Recently, an 18-year-old who had been vaping for about three weeks made the news when she ended up in the hospital for respiratory failure. Doctors diagnosed her with hypersensitivity pneumonitis, or "wet lung," which is when the lungs get inflamed due to an allergic reaction to dust or chemicals (in this case, the e-cigarette ingredients). "The whole case is pretty telling that the compounds in the chemicals and in electronic cigarettes are not safe," says Dr. Winickoff. (Related: Is Hookah a Safer Way to Smoke?)
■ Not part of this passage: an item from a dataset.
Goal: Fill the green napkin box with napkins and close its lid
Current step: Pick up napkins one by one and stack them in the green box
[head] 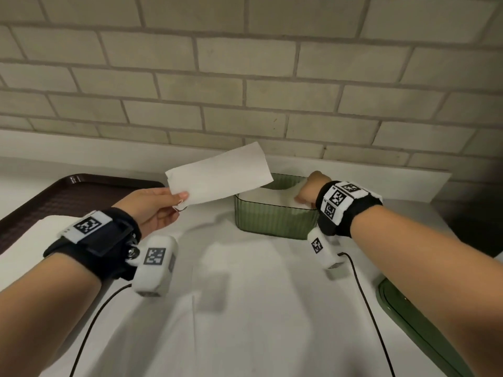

One other major issue? You might think you're vaping Juul, but because there's so little regulation around e-cigarettes, you might not actually know what you're inhaling. "There are a huge number of knock-offs out there, and with kids trading pods all the time, you don't really know the source of your product," says Dr. Winickoff. "It's almost like you're playing Russian Roulette with your brain."
At the end of the day, there's no clear-cut answer to "is Juul bad for you?" If you're a long-time smoker who's trying to quit, Juul or e-cigarettes could be an option to help wean you off. But that doesn't mean they're safe. "I wouldn't recommend anyone who hasn't smoked before to ever try Juul," says Dr. Winickoff. "Stick to breathing good, clean air."